◆ Assignment: Exactly repeat all the records below, omitting the images they hold.

START Data for the task

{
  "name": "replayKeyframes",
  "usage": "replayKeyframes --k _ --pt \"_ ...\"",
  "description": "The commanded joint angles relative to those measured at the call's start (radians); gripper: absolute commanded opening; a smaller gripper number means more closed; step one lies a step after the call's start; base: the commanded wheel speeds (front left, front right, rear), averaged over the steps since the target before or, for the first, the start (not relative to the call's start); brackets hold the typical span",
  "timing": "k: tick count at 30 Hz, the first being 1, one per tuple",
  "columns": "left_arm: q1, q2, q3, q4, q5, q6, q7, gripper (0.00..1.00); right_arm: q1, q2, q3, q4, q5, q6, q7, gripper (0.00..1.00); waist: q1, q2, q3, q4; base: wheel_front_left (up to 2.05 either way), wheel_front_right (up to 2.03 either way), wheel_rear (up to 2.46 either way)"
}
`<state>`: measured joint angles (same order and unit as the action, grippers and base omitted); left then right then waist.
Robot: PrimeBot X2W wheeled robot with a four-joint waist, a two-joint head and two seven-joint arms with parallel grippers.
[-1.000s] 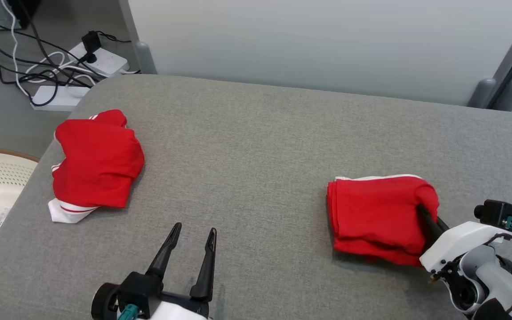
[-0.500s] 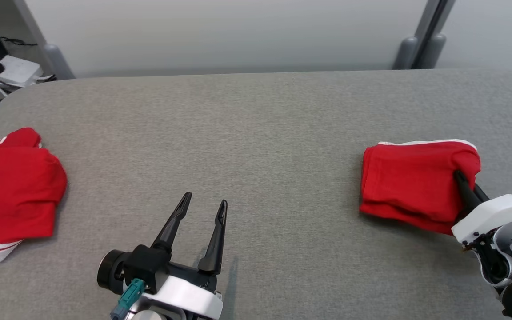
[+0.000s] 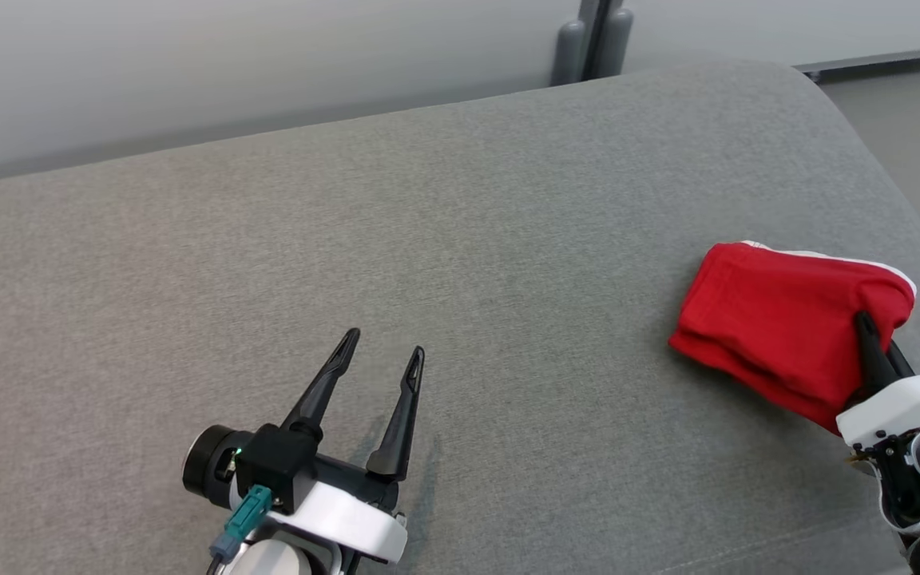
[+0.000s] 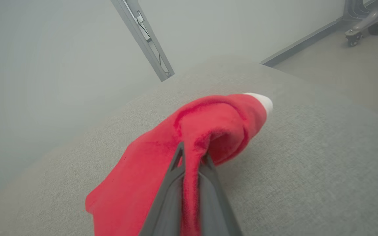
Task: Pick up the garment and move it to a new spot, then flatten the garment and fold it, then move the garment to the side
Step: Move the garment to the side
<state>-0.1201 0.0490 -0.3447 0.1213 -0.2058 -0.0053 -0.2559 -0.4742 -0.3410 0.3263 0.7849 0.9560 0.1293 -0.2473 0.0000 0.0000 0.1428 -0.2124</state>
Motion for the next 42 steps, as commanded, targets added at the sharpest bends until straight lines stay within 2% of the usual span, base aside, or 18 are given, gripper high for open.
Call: replayKeyframes --k 1,12,17,21,27,32,42 --pt "-0.053 0.001 0.027 -0.020 0.022 -0.010 -0.006 1.00 0.027 -0.005 -0.013 -0.030 -0.021 0.001 -0.014 0.00 0.0000 0.0000 0.010 -0.047 0.00 0.00 0.00" --pt "-0.060 0.001 0.023 -0.010 0.055 -0.034 -0.006 1.00 0.109 0.050 -0.121 -0.051 -0.060 0.001 -0.014 0.00 0.0000 0.0000 0.026 -0.146 0.00 0.00 0.00" --pt "-0.062 0.001 0.021 -0.004 0.065 -0.043 -0.006 1.00 0.115 0.064 -0.151 -0.061 -0.057 0.001 -0.014 0.00 0.0000 0.0000 0.031 -0.161 0.00 0.00 0.00" --pt "-0.064 0.001 0.022 -0.003 0.063 -0.045 -0.006 1.00 0.086 0.089 -0.224 -0.101 -0.002 0.001 -0.014 0.00 0.0000 0.0000 0.045 -0.168 0.00 0.00 0.00" --pt "-0.072 0.001 0.004 -0.002 0.071 -0.060 -0.006 1.00 -0.003 0.098 -0.277 -0.161 0.018 0.001 -0.014 0.00 0.0000 0.0000 0.078 -0.155 0.00 0.00 0.00" --pt "-0.116 0.001 -0.032 -0.031 0.088 -0.073 -0.006 1.00 -0.121 0.088 -0.333 -0.169 -0.001 0.001 -0.014 0.00 0.0000 0.0000 0.128 -0.118 0.00 0.00 0.00" --pt "-0.247 0.017 -0.079 -0.146 0.133 -0.090 0.035 1.00 -0.422 0.046 -0.389 0.009 -0.065 0.001 -0.014 0.00 0.0000 0.0000 0.282 -0.017 0.00 0.00 0.00"
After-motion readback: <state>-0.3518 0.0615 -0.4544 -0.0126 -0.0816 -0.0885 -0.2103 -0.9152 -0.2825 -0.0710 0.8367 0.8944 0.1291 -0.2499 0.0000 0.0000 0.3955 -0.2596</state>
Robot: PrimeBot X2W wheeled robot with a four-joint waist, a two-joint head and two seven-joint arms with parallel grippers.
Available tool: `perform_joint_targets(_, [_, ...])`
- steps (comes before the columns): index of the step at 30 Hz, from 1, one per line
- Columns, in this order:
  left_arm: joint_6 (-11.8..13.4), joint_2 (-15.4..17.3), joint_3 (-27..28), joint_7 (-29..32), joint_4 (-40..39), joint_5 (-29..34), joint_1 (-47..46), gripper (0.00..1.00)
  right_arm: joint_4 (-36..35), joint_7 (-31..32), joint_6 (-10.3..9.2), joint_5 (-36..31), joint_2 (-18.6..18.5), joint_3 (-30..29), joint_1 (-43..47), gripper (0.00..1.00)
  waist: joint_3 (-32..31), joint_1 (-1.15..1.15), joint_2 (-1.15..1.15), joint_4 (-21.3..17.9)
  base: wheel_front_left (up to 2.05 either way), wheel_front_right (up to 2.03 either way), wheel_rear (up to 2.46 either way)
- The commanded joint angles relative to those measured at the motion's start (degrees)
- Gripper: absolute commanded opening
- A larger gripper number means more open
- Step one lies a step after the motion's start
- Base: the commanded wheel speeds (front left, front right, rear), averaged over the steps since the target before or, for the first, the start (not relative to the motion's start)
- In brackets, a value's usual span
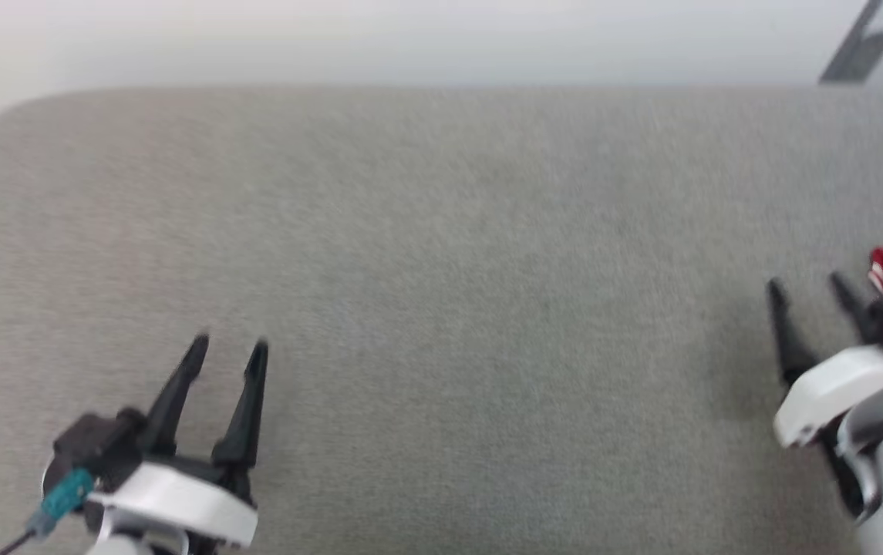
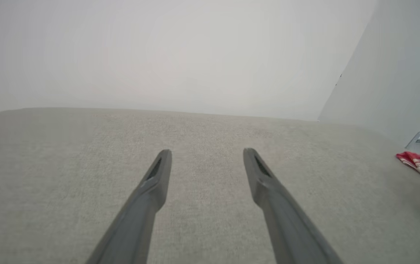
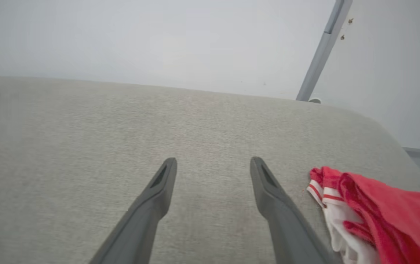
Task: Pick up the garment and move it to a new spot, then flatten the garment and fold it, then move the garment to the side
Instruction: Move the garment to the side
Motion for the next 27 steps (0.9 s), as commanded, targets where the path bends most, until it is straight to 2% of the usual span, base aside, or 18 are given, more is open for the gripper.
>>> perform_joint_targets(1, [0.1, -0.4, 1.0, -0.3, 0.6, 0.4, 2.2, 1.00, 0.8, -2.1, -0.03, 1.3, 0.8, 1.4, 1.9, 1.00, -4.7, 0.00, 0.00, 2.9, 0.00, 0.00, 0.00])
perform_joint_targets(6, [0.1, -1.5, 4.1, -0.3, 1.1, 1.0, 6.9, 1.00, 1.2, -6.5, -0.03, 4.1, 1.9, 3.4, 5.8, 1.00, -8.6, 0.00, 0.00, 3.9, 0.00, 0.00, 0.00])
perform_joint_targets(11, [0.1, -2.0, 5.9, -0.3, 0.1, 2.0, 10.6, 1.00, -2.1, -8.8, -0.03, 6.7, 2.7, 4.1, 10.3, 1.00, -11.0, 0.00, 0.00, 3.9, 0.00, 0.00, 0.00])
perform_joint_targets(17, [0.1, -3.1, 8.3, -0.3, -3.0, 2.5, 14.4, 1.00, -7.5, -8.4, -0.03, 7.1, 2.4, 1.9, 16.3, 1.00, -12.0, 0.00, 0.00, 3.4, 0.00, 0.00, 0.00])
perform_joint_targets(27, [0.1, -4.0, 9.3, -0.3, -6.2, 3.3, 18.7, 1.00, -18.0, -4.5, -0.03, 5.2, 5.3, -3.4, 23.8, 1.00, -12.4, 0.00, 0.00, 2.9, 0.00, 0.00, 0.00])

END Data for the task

◆ Output of the task:
{
  "name": "replayKeyframes",
  "usage": "replayKeyframes --k _ --pt \"_ ...\"",
  "description": "The commanded joint angles relative to those measured at the call's start (radians); gripper: absolute commanded opening; a smaller gripper number means more closed; step one lies a step after the call's start; base: the commanded wheel speeds (front left, front right, rear), averaged over the steps since the target before or, for the first, the start (not relative to the call's start); brackets hold the typical span",
  "timing": "k: tick count at 30 Hz, the first being 1, one per tuple",
  "columns": "left_arm: q1, q2, q3, q4, q5, q6, q7, gripper (0.00..1.00); right_arm: q1, q2, q3, q4, q5, q6, q7, gripper (0.00..1.00); waist: q1, q2, q3, q4; base: wheel_front_left (up to 2.05 either way), wheel_front_right (up to 2.03 either way), wheel_rear (up to 2.46 either way)"
}
`<state>`: measured joint angles (same order and unit as the action, grippers and base omitted); left then right then waist.
Robot: PrimeBot X2W wheeled robot with a four-joint waist, a two-joint head and two seven-joint arms with parallel grippers.
[-1.000s] 
[-0.500s] 
[+0.000s] 
[+0.000s] 
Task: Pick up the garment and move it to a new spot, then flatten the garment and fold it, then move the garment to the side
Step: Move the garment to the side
<state>-0.1201 0.0490 -0.3447 0.1213 -0.2058 -0.0053 -0.2559 -0.4742 -0.3410 0.3263 0.7849 0.9560 0.1293 -0.2473 0.0000 0.0000 0.1428 -0.2124</state>
Motion for the next 42 steps, as commanded, targets added at the sharpest bends until straight lines stay within 2% of the usual span, base aside, or 18 are given, gripper high for open.
Call: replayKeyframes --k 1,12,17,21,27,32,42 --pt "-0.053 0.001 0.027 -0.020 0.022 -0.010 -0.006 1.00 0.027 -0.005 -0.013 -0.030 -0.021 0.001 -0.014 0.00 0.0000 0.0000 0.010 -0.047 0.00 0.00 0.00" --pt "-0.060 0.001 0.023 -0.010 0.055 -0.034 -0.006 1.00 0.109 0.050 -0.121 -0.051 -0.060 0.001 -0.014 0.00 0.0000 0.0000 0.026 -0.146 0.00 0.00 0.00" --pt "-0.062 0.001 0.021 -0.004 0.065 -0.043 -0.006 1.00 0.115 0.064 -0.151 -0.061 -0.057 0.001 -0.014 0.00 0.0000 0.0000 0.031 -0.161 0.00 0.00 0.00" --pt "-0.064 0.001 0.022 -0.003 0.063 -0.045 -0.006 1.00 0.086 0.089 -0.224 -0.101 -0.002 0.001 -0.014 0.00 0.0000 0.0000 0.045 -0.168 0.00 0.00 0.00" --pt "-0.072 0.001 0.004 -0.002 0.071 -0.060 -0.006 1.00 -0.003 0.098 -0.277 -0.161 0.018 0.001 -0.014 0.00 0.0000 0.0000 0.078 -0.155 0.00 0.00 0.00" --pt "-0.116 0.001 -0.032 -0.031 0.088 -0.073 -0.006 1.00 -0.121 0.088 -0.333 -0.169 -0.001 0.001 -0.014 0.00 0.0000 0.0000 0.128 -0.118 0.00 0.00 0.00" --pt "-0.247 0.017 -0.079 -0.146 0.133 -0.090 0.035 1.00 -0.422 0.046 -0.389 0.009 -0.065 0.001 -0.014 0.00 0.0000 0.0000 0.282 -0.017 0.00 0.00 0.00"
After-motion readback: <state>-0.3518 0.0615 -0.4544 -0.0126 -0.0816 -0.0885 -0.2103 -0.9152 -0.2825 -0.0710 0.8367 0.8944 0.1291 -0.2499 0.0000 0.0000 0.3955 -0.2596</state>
Robot: PrimeBot X2W wheeled robot with a four-joint waist, a two-joint head and two seven-joint arms with parallel grippers.
Available tool: `perform_joint_targets(_, [_, ...])`
- steps (comes before the columns): index of the step at 30 Hz, from 1, one per line
- Columns, in this order:
  left_arm: joint_6 (-11.8..13.4), joint_2 (-15.4..17.3), joint_3 (-27..28), joint_7 (-29..32), joint_4 (-40..39), joint_5 (-29..34), joint_1 (-47..46), gripper (0.00..1.00)
  right_arm: joint_4 (-36..35), joint_7 (-31..32), joint_6 (-10.3..9.2), joint_5 (-36..31), joint_2 (-18.6..18.5), joint_3 (-30..29), joint_1 (-43..47), gripper (0.00..1.00)
  waist: joint_3 (-32..31), joint_1 (-1.15..1.15), joint_2 (-1.15..1.15), joint_4 (-21.3..17.9)
  base: wheel_front_left (up to 2.05 either way), wheel_front_right (up to 2.03 either way), wheel_rear (up to 2.46 either way)
- The commanded joint angles relative to those measured at the motion's start (degrees)
- Gripper: absolute commanded opening
- A larger gripper number means more open
- Step one lies a step after the motion's start
- Base: the commanded wheel speeds (front left, front right, rear), averaged over the steps since the target before or, for the first, the start (not relative to the motion's start)
- In brackets, a value's usual span
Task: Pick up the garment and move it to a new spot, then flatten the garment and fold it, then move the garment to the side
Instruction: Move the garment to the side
Motion for the next 27 steps (0.9 s), as commanded, targets where the path bends most, until it is straight to 2% of the usual span, base aside, or 18 are given, more is open for the gripper.
>>> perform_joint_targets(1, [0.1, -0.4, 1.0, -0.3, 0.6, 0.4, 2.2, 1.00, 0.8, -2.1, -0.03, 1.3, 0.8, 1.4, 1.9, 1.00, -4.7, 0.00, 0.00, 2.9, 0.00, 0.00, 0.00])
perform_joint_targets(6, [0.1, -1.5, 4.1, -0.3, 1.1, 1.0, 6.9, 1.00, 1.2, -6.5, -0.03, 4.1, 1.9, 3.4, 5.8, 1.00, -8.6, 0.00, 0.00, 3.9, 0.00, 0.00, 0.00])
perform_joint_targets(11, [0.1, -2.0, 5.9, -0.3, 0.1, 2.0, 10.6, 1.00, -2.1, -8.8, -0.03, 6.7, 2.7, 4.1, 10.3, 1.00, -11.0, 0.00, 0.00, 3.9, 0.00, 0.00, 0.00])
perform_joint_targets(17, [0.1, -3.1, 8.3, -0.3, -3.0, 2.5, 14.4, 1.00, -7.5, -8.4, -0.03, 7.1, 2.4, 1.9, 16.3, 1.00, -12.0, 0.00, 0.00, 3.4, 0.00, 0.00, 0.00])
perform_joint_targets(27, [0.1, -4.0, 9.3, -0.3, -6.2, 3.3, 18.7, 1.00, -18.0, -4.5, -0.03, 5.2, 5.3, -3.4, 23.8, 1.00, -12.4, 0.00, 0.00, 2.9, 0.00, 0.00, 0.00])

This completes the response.